The IRS maintains and updates a list of new vehicles that qualify for tax credits of up to $7,500. As new rules take effect and manufacturers adapt to changing conditions in the clean vehicle market, it is likely that the list of eligible vehicles will change. So, as you make plans to purchase a clean vehicle, please remember to check the FuelEconomy.gov Tax Center regularly.

How People Qualify for the Qualified Alternative Fuel Vehicle Refueling Property Credit

Eligible Locations

EV chargers must be installed in low-income or non-urban census tracts, which can be found here. IRS will periodically publish lists of census tracts that meet the requirements.

Credit Amount

The credit for each single item of property is 30% of the total cost—up to $1,000 for personal-use chargers. 

Eligible Items

Each charging port and each storage property used in recharging an EV is considered a single item of property for calculating the credit. For example, if you install a single charging port that required upgrading your home’s electrical panel, conduit, and wiring, the 30% credit is applied to the sum of the cost of each property (i.e. one charging port), and the costs of components and parts that are essential to the operation of the property (i.e. electrical panel, conduit, and wiring)—including labor costs for construction and installation. See additional examples for more detail.

How to Claim the New Clean Vehicle Tax Credit

Starting on Jan. 1, 2024, eligible consumers will have the option to transfer the value of the tax credit to dealers that meet certain requirements in exchange for an equivalent reduction in the vehicle’s purchase price. That would mean an immediate reduction off the price of the vehicle at the point of sale rather than waiting for a tax credit after filing taxes. 

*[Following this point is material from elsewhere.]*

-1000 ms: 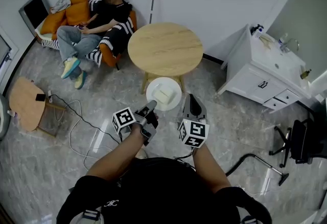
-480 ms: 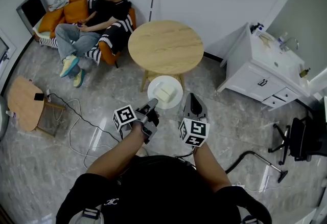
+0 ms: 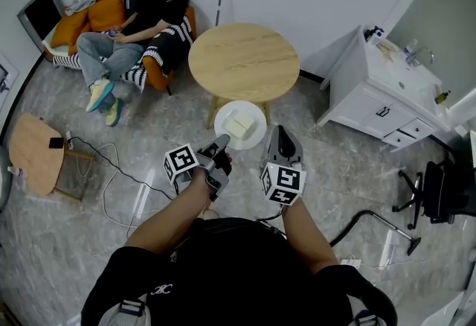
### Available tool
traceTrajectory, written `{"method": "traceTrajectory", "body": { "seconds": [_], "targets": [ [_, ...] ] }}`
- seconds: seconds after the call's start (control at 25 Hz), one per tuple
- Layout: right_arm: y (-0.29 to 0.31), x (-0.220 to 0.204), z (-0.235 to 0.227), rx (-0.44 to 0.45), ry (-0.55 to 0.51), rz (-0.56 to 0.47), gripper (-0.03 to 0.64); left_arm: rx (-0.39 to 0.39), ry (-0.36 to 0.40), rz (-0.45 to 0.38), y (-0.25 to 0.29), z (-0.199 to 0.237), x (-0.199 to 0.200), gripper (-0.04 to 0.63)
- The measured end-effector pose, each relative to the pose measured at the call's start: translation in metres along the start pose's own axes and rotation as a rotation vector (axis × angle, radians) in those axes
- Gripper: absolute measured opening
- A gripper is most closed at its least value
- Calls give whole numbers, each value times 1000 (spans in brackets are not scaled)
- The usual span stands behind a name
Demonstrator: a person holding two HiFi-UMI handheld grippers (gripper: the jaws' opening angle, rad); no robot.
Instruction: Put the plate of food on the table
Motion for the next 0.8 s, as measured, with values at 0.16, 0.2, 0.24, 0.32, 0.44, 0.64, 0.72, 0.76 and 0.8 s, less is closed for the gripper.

Dealers will be responsible for submitting the tax credit information to the IRS to determine vehicle eligibility and credit amount. Dealers must also provide buyers a copy of the IRS's approval of the dealer's submission. 

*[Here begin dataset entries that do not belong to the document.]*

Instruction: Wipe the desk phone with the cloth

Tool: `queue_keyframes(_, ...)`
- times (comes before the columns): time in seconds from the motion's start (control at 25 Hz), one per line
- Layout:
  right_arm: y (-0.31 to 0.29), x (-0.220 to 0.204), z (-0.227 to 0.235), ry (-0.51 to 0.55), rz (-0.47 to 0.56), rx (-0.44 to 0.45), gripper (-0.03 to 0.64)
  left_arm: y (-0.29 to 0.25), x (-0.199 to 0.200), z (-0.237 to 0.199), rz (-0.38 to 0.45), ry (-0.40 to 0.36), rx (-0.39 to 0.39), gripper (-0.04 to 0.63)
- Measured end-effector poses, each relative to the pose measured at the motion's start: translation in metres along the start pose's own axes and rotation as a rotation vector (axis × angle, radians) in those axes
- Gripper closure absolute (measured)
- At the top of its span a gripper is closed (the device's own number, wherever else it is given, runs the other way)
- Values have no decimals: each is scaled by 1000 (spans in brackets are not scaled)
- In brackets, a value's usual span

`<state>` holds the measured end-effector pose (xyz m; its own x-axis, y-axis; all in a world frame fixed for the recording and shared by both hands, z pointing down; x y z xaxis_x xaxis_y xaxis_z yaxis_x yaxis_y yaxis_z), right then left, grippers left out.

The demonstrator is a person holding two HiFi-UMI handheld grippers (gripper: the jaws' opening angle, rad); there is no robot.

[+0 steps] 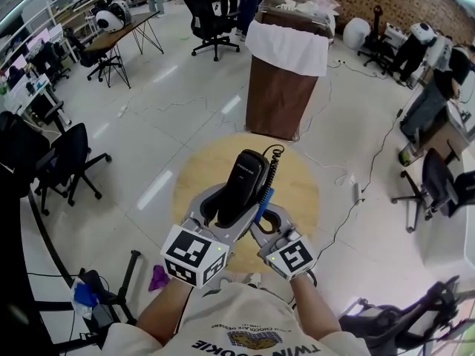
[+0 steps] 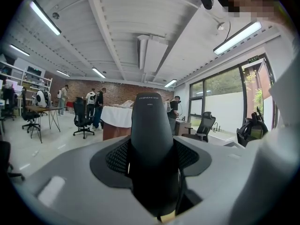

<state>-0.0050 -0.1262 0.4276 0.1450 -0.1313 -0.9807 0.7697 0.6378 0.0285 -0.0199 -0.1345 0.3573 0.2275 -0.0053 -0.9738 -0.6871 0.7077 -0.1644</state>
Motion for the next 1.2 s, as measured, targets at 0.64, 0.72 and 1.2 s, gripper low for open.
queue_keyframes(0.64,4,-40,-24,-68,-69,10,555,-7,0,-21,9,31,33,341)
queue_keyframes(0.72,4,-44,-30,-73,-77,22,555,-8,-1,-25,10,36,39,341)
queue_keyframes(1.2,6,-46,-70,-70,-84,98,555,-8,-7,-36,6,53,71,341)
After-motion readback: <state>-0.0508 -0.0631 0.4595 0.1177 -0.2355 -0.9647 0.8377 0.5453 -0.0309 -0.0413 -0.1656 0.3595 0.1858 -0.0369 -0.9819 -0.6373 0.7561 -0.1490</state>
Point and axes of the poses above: the fingertips, and each gripper's own axes: y backward along the fingers, z to its right, x out of its top, the point moved 1 cm from there along y, backward along the fingers, and after that the axes turned 15 degrees about -y, right-handed, at the moved point
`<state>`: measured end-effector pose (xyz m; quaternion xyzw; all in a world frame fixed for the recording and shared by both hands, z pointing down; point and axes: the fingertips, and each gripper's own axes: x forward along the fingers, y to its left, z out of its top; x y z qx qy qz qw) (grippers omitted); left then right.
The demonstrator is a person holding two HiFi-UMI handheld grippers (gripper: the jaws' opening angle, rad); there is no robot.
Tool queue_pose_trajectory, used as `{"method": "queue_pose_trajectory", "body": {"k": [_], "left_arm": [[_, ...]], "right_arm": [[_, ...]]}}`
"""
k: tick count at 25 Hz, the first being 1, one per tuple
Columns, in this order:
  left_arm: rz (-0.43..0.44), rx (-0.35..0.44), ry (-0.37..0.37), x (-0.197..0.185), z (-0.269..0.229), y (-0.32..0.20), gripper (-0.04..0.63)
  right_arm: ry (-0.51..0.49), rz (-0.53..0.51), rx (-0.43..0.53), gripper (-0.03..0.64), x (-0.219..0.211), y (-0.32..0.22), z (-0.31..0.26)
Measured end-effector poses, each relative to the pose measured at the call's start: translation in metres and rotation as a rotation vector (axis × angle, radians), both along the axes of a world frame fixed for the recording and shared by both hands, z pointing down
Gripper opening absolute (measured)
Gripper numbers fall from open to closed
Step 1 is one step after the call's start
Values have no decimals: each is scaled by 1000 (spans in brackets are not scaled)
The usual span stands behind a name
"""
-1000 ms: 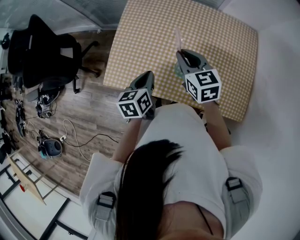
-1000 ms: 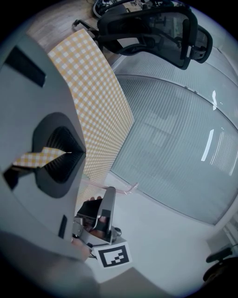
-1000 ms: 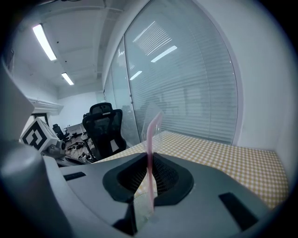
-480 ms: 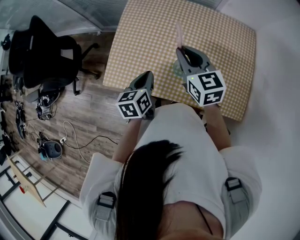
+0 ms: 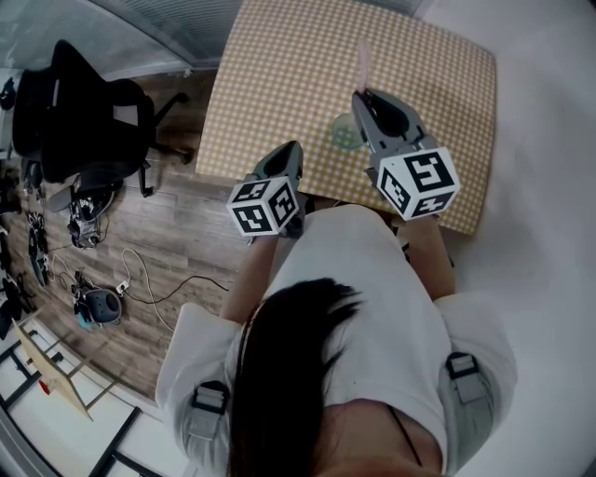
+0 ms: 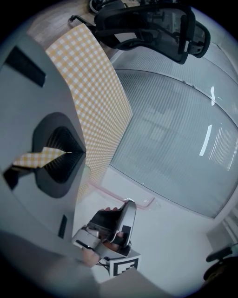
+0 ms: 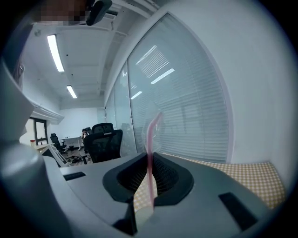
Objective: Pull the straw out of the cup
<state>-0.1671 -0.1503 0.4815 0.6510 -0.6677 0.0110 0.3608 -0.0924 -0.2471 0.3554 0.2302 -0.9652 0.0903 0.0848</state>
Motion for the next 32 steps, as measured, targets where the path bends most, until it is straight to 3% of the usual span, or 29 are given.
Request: {"method": "queue_pose_trajectory", "body": {"k": [12,32], "left_arm": [[24,14,17,23,-1,-1,8],[122,21,14,66,-3,-9,9]], "right_arm": [[23,142,-76,54,54,-15,11],[163,229,-188,54,103,-5,68]]}}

For up-to-date information for dealers and consumers on point-of-sale credits, refer to information on the IRS Clean Vehicle Tax Credit.

To find additional up-to-date information about eligibility, the IRS maintains a list. Happy shopping!

Disclaimer: The information on this page should not be viewed as an official or legally binding document. Other requirements or exceptions may apply. For more detailed information, please consult an IRS tax representative and/or official IRS publications.